Outcome: Tribe advisors helped the company establish a solid ML Ops foundation from the outset. This includes guidance in increasing the efficiency of deep learning pipelines, deployment models in Flask REST-based services, and communicating industry best practices for models deployed in air gapped systems. The result was the acceleration of model development and deployment.

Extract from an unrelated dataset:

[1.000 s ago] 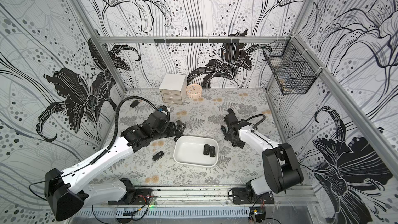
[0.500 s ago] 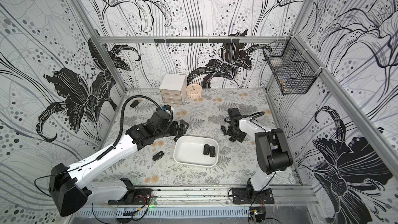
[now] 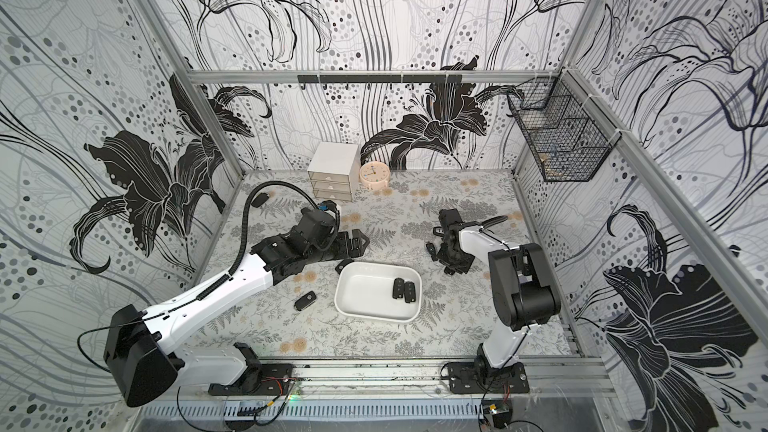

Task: Place the car key into the storage box
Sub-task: Pick up the car key from the center of the board, then place the car key in the storage box.

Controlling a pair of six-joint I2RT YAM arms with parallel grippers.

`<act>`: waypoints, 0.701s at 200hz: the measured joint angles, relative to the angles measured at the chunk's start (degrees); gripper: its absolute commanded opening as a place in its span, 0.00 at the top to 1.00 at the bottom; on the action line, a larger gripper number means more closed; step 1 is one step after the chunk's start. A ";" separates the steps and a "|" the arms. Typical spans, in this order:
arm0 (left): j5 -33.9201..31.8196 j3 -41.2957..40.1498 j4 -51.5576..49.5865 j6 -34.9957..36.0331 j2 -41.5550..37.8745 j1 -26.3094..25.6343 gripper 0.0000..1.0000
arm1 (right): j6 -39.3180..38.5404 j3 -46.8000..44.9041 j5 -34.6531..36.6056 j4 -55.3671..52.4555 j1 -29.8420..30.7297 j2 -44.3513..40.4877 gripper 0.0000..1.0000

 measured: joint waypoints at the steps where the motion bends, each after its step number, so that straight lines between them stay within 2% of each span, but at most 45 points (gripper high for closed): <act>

Veterinary radiology company used AI to diagnose medical conditions from x-ray data
Use case: Model evaluation and improvement
Opportunity: A leading veterinary radiology company needed help improving the models they had in production, as well as improving new, prospective models where performance was only slightly better than random.
Outcome: The Tribe team was able to realize model improvements upwards of 30%, which increased the types of diseases the client was comfortable diagnosing. Leveraging a lime-based classification tool (human-in-the-loop) they were also able to change the way their customers interact with the product, leading to huge qualitative gains in the user experience.
“We found that it added incredible value for our radiology services. Our patients are able to get care faster, and our clients were really pleased to see all the good things."
Crisis recovery marketplace used advanced analytics to reduce waste in disaster relief efforts
Use case: Resource allocation
Opportunity: A crisis recovery marketplace startup wanted to use ML to remove waste and fraud from disaster relief efforts, so people affected can get the exact help they need the moment they need it.
Outcome: Tribe used ML and advanced analytics to calculate a crisis impact score based on data about geospatial area, the disaster itself, and individual need. This score enables organizations to respond with relief – from providing food and supplies after natural disasters to allocating Covid vaccines – in a more equitable and effective manner.
Challenges in healthcare ML projects
There are unique challenges to using machine learning in healthcare, especially around data quality and privacy. ML algorithms require large amounts of high-quality data to be trained effectively. However, healthcare data can be noisy, incomplete, and unstructured, which can make it difficult to use for machine learning applications.
In addition, Healthcare data is sensitive and must be protected to maintain patient privacy. This can make it difficult to share data for machine learning purposes, especially if the data is stored in multiple locations and owned by different organizations. There are also challenges around regulatory compliance and interpretability, since any decision can have serious consequences for patients.
But all of this – the rich data, the high impact of insights, the improvement of human lives – is exactly why healthcare presents such a huge opportunity for impact from machine learning. By partnering with machine learning experts experienced in using healthcare data and focusing on specific use cases, healthcare companies can mitigate risk, drive innovation, and make a real difference in patient outcomes.